● What you are asked to do
Every line below must be given again exactly.

***** Extracted data *****

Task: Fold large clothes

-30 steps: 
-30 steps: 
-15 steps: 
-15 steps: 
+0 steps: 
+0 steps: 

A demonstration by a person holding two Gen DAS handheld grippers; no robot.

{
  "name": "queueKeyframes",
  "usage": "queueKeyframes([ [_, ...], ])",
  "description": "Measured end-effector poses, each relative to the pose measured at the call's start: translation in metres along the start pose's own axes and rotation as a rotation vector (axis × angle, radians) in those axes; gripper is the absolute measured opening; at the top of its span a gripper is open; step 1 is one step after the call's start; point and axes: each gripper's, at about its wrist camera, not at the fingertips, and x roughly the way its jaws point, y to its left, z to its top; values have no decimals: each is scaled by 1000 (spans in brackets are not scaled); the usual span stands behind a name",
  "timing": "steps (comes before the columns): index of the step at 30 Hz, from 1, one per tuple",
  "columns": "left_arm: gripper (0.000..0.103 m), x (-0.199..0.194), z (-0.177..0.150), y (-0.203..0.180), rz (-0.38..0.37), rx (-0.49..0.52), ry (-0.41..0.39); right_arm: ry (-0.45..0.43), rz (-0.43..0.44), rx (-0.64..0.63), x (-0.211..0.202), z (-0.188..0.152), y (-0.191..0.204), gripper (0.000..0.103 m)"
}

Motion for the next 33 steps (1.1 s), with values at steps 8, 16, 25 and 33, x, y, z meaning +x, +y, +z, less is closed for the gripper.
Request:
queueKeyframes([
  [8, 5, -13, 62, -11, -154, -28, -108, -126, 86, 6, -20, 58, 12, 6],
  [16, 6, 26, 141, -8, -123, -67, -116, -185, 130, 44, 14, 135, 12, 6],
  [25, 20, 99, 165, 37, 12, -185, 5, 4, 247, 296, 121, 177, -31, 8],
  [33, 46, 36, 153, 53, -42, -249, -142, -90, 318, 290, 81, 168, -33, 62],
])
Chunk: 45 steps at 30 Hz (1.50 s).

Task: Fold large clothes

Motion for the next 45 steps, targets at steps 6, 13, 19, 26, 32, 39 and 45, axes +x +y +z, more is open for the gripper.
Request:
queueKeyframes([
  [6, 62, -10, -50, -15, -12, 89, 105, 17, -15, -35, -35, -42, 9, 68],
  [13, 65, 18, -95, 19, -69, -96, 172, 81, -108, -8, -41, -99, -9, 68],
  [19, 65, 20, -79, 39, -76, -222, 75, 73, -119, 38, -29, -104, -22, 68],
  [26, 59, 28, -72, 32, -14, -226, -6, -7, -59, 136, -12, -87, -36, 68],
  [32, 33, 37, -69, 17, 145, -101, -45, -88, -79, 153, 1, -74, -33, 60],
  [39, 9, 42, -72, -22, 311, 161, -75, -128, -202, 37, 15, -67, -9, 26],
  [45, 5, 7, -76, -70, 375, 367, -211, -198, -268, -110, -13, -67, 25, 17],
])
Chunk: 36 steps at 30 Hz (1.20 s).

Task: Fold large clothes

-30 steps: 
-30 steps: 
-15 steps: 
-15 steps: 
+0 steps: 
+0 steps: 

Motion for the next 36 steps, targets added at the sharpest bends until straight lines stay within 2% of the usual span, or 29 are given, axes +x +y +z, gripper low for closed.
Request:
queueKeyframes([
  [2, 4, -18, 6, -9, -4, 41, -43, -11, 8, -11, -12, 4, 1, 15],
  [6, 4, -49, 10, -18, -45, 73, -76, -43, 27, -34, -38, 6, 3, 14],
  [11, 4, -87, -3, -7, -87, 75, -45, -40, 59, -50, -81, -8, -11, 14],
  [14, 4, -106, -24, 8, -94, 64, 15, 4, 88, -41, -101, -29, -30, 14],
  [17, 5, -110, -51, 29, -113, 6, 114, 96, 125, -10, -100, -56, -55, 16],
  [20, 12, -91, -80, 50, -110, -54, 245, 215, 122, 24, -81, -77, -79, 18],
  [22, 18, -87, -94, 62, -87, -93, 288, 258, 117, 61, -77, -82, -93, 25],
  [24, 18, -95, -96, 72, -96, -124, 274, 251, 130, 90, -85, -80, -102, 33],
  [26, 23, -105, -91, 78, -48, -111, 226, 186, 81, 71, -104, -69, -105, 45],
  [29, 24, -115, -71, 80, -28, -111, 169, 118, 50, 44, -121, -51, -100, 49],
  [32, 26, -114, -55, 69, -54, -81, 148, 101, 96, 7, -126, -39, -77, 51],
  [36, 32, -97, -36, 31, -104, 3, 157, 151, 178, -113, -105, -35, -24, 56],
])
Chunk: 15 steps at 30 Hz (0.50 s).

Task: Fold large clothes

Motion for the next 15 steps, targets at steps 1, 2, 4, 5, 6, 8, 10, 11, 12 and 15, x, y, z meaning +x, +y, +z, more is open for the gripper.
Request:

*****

● Exercise output
Task: Fold large clothes

-30 steps: 
-30 steps: 
-15 steps: 
-15 steps: 
+0 steps: 
+0 steps: 

A demonstration by a person holding two Gen DAS handheld grippers; no robot.

{
  "name": "queueKeyframes",
  "usage": "queueKeyframes([ [_, ...], ])",
  "description": "Measured end-effector poses, each relative to the pose measured at the call's start: translation in metres along the start pose's own axes and rotation as a rotation vector (axis × angle, radians) in those axes; gripper is the absolute measured opening; at the top of its span a gripper is open; step 1 is one step after the call's start; point and axes: each gripper's, at about its wrist camera, not at the fingertips, and x roughly the way its jaws point, y to its left, z to its top; values have no decimals: each is scaled by 1000 (spans in brackets are not scaled); the usual span stands behind a name",
  "timing": "steps (comes before the columns): index of the step at 30 Hz, from 1, one per tuple",
  "columns": "left_arm: gripper (0.000..0.103 m), x (-0.199..0.194), z (-0.177..0.150), y (-0.203..0.180), rz (-0.38..0.37), rx (-0.49..0.52), ry (-0.41..0.39); right_arm: ry (-0.45..0.43), rz (-0.43..0.44), rx (-0.64..0.63), x (-0.211..0.202), z (-0.188..0.152), y (-0.191..0.204), gripper (0.000..0.103 m)"
}

Motion for the next 33 steps (1.1 s), with values at steps 8, 16, 25 and 33, x, y, z meaning +x, +y, +z, less is closed for the gripper.
Request:
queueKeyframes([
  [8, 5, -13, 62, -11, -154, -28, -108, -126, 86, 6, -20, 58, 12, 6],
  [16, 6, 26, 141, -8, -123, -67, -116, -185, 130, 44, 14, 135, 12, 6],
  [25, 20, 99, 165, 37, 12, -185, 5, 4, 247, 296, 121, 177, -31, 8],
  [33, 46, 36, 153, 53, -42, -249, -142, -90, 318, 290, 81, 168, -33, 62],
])
Chunk: 45 steps at 30 Hz (1.50 s).

Task: Fold large clothes

Motion for the next 45 steps, targets at steps 6, 13, 19, 26, 32, 39 and 45, axes +x +y +z, more is open for the gripper.
Request:
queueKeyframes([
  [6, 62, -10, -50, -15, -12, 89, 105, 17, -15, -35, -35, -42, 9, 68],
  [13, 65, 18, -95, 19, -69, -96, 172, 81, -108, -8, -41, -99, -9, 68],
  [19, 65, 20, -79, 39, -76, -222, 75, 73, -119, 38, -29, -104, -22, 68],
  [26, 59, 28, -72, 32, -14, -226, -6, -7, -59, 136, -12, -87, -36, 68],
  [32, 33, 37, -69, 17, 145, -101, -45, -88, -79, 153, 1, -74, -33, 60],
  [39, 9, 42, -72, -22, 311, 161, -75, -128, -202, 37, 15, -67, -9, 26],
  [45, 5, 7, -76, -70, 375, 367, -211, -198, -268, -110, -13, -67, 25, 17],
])
Chunk: 36 steps at 30 Hz (1.20 s).

Task: Fold large clothes

-30 steps: 
-30 steps: 
-15 steps: 
-15 steps: 
+0 steps: 
+0 steps: 

Motion for the next 36 steps, targets added at the sharpest bends until straight lines stay within 2% of the usual span, or 29 are given, axes +x +y +z, gripper low for closed.
Request:
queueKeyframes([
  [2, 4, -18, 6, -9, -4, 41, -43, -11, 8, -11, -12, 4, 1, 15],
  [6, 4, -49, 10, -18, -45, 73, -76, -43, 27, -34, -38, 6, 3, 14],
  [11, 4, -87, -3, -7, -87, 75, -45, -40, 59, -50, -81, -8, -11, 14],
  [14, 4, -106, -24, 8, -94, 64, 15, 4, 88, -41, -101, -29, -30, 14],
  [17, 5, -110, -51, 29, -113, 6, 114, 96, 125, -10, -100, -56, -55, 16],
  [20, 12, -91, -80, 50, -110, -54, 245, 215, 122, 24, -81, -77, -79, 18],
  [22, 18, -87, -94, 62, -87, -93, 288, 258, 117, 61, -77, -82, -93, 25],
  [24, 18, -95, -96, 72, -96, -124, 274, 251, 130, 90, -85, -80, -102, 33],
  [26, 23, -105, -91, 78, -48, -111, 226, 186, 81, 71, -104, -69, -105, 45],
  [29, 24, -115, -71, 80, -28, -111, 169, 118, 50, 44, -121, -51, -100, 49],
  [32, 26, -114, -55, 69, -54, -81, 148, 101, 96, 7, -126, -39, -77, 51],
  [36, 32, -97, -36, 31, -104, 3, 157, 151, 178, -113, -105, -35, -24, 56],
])
Chunk: 15 steps at 30 Hz (0.50 s).

Task: Fold large clothes

Motion for the next 15 steps, targets at steps 1, 2, 4, 5, 6, 8, 10, 11, 12 and 15, x, y, z meaning +x, +y, +z, more is open for the gripper.
Request:

The exercise output is complete.